Lunedi’ mattina, non saranno pubblicati dati macro.

POSIZIONI RIALZISTE:

SSTI (APERTA IL 29/12 A $5.16; CHIUSA IL 20/7 A $3.90; PERF. –24.14%)

FILE (APERTA IL 25/1 A $27.35; ATTUALE $28.40; PERF +3.84%)

BORSA: W. STREET GIU’, HI-TECH ARRETRA ANCORA CON DELL/ANSA

I principali indici della Borsa Usa procedono negativi al traino del profit warning lanciato dalla big del comparto tecnologico Dell Computer. Quello di Dell, protagonista oggi in Borsa di uno scivolone del 12%, a 19,42 dollari, è il terzo allarme utili sul trimestre in corso, dopo quello di Intel e Qualcomm, lanciato nella settimana da grandi gruppi del comparto hi-tech. Il listino dei tecnologici continua dunque a perdere quota dopo il calo del 2% segnato ieri e si avvia a chiudere ai minimi da maggio 2005.

Per il Dow Jones e lo S&P 500 il bilancio della settimana continua a rimanere positivo nonostante gli odierni cali (rispettivamente +1,3% e +0,6%) ma anche questi listini risentono dei timori per la frenata in atto dell’economia Usa segnalata dai dati congiunturali e rimarcata in audizione davanti al Congresso, ieri e mercoledì scorso, dal presidente della Federal Reserve Ben Bernanke.
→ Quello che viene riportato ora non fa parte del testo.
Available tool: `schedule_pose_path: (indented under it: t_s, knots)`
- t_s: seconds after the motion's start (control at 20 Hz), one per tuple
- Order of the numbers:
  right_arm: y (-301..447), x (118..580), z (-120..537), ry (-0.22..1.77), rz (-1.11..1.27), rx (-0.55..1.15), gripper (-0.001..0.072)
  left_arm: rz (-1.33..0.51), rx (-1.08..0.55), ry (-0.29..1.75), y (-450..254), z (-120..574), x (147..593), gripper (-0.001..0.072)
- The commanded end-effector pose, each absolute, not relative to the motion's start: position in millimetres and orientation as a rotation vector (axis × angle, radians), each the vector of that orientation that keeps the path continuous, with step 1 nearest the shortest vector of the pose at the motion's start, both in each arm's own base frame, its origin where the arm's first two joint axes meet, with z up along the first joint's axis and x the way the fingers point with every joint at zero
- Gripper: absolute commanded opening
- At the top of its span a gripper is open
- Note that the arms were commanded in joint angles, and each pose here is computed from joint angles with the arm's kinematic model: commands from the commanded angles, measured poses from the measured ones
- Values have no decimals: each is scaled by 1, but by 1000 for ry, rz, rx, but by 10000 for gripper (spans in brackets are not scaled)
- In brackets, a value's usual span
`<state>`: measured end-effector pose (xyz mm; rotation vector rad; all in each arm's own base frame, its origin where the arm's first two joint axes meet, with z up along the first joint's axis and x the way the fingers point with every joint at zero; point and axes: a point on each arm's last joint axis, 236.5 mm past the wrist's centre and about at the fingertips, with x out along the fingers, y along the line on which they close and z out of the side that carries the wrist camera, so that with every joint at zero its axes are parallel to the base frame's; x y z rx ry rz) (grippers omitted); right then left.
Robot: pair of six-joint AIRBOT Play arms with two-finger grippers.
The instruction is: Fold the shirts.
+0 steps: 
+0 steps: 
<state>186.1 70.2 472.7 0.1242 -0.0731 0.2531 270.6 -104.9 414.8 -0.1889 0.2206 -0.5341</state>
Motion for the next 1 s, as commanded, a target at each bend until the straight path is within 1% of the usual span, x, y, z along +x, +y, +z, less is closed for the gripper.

Il mercato è tuttavia in particolare preoccupato per le prospettive di crescita dei colossi del comparto tecnologico, né i buoni risultati comunicati da Microsoft e Google riescono a riportare il sereno.

Il gruppo guidato da Gates, in particolare ha lasciato un segno positivo sugli operatori e balza oggi in Borsa di 1,16 dollari, a 24,01 dollari, dopo aver annunciato una maxi-operazione di buyback di azioni proprie per un controvalore di 40 miliardi di dollari e aver rialzato le stime su utili e vendite del trimestre in corso.

Google invece, pur avendo riportato utili più che raddoppiati nel trimestre, a 721,1 milioni di dollari (2,33 dollari per azione), superando le attese medie degli analisti (2,22 dollari), viene comunque punito dagli operatori e lascia sul terreno 6,69 dollari, a 380,43 dollari, in quanto è abituato generalmente a fornire sorprese più positive al mercato con risultati-boom che spiazzano anche gli esperti più ottimisti.

Sempre nel comparto tech e in particolare nel depresso campo dei semiconduttori, va giù Advanced Micro Devices dopo aver diffuso una trimestrale inferiore alle attese: la maggior rivale di Intel cede dunque 2,15 dollari, a 19,47 dollari. Sorride invece la compagnia biotech Amgen che balza di 2,16 dollari, a 66,08 dollari, dopo aver rialzato le stime sugli utili dell’anno.

Quando sono trascorse due ore e mezza circa dall’avvio delle contrattazioni, questa la situazione dei principali indici della Borsa Usa: il Dow Jones scende dello 0,52% (10.871,51 punti), lo S&P 500 segna un’analoga perdita, a 1.342,64 e il Nasdaq arretra dello 0,84% (2.022,39).